Check every line of the entries below for "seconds", and copy the lines that have it.

━━━━━━━━━━━━━━━━━━━━━━━━━━━━━━

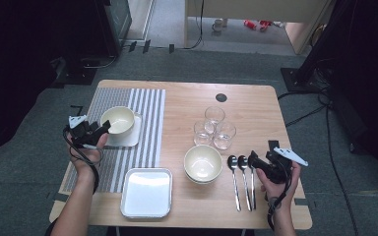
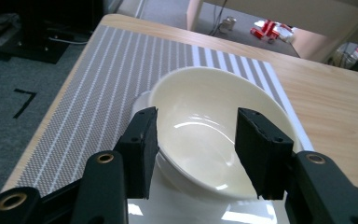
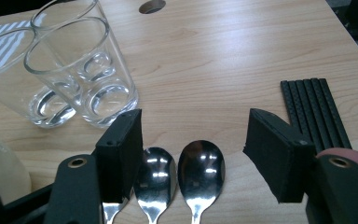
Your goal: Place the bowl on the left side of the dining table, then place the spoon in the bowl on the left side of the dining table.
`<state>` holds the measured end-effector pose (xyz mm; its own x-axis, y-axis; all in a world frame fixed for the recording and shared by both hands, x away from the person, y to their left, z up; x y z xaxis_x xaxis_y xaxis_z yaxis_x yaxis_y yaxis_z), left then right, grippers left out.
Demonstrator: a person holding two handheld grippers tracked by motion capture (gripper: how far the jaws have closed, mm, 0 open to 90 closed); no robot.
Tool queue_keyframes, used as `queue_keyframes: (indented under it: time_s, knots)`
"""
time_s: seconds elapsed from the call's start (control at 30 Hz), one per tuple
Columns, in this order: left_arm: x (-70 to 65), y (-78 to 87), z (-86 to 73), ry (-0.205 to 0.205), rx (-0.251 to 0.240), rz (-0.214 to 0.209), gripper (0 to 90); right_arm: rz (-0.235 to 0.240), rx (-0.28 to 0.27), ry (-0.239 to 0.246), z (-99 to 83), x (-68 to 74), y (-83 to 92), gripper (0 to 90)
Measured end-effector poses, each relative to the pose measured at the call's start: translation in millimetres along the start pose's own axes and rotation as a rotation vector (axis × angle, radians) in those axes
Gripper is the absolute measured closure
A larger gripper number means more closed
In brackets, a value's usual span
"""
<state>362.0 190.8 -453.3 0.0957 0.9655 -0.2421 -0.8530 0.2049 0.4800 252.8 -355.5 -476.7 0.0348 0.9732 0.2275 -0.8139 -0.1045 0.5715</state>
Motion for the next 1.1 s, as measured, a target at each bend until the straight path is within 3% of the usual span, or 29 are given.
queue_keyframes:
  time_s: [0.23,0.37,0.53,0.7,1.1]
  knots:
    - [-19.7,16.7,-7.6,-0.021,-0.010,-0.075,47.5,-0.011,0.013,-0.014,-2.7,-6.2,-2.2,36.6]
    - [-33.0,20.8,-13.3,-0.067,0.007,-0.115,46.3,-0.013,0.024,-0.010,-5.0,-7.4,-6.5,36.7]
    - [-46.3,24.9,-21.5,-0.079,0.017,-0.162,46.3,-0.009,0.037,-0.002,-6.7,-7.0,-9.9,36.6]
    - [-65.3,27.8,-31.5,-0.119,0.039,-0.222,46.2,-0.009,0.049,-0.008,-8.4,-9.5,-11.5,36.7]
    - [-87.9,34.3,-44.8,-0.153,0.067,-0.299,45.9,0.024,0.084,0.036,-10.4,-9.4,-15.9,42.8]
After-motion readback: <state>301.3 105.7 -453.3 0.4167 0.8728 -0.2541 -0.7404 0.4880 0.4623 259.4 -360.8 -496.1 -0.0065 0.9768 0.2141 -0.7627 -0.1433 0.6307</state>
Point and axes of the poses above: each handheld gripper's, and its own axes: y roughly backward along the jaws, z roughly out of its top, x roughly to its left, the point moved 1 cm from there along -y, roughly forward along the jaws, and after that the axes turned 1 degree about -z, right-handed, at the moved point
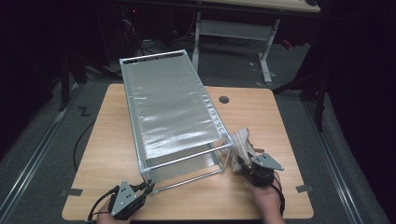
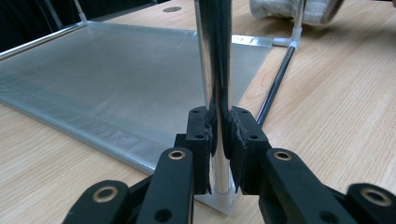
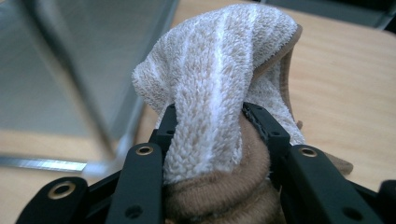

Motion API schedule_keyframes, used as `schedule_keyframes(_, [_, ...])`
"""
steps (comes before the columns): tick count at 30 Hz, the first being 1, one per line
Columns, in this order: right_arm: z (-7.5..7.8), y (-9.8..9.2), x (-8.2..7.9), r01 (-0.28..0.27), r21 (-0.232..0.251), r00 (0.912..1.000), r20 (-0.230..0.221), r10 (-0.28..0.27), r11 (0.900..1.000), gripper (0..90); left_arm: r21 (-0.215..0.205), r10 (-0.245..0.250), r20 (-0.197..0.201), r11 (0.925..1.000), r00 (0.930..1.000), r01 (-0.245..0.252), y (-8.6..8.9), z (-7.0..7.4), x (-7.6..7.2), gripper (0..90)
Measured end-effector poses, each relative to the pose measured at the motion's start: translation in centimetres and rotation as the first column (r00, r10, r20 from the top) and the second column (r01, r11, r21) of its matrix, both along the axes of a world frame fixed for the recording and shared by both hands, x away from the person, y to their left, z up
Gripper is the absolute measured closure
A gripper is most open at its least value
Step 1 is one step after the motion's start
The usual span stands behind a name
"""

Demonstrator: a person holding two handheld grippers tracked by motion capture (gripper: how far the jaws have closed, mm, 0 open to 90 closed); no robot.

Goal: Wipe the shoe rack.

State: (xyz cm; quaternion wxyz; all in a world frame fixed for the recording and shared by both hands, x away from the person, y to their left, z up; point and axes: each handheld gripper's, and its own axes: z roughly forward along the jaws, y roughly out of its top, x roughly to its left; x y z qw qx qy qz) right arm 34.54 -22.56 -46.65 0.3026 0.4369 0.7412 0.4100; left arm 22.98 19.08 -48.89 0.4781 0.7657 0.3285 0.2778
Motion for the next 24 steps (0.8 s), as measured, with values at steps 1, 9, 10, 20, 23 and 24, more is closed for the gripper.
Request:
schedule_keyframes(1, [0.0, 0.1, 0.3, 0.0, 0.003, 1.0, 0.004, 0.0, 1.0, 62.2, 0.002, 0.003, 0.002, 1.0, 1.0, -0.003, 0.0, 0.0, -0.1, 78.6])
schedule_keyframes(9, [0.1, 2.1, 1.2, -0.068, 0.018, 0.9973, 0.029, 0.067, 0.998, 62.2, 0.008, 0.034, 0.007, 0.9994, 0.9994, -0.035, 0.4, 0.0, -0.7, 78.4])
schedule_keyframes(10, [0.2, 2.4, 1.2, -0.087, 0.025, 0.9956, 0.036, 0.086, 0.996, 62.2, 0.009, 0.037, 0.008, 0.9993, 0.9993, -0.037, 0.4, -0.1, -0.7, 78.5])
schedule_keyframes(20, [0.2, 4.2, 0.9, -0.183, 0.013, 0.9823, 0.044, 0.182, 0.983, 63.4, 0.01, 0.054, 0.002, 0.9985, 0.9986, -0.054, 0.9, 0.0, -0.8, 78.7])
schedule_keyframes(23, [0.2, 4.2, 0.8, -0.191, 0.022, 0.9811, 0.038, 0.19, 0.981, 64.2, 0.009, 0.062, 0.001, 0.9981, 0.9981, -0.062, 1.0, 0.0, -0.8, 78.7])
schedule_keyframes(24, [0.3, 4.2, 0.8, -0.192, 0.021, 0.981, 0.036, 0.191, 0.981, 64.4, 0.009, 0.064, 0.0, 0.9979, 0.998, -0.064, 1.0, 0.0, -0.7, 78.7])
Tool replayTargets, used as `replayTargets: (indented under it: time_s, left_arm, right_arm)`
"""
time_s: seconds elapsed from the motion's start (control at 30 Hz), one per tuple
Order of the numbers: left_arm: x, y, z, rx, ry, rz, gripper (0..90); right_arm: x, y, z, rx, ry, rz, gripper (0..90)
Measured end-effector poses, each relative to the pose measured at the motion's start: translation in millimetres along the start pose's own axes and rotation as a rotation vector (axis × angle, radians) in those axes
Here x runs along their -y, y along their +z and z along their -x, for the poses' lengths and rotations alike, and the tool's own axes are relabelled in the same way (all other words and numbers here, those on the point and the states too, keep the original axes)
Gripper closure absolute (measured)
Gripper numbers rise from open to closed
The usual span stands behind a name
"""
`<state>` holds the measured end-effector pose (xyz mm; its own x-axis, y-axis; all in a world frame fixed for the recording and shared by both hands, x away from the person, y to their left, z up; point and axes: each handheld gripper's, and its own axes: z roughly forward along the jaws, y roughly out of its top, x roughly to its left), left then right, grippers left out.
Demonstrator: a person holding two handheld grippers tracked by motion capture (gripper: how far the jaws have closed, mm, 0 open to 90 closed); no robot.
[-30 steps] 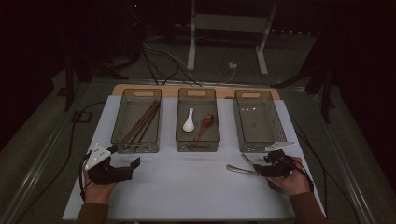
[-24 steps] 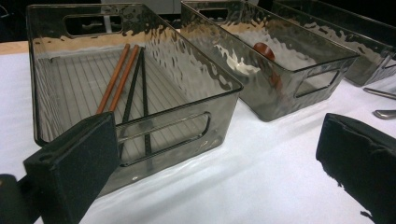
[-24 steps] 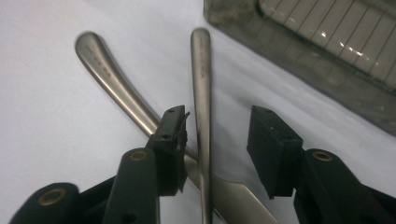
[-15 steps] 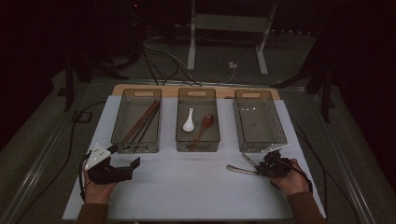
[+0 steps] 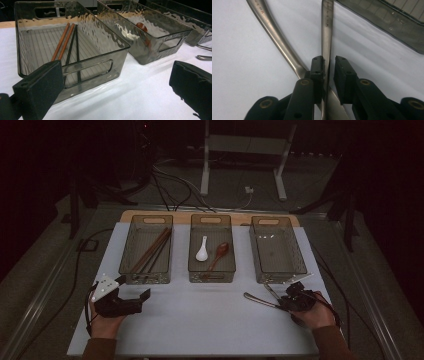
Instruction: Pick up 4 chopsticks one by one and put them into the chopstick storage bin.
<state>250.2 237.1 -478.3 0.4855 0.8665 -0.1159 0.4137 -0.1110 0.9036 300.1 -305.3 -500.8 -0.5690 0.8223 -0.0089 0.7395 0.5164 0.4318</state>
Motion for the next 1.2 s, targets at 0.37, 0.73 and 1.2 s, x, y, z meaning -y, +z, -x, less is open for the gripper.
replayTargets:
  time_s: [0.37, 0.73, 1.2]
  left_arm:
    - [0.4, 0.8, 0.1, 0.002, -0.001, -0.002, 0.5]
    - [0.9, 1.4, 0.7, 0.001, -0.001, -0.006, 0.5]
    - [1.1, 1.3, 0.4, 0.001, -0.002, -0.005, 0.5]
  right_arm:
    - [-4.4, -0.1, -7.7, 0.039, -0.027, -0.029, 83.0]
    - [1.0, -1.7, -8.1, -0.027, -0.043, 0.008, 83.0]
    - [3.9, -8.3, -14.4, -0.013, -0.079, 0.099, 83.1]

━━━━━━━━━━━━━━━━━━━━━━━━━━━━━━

Completed exercise =
time_s: seconds elapsed from the call's start (control at 30 Hz), one per tuple
time_s: seconds elapsed from the motion's start (control at 30 Hz), one per tuple

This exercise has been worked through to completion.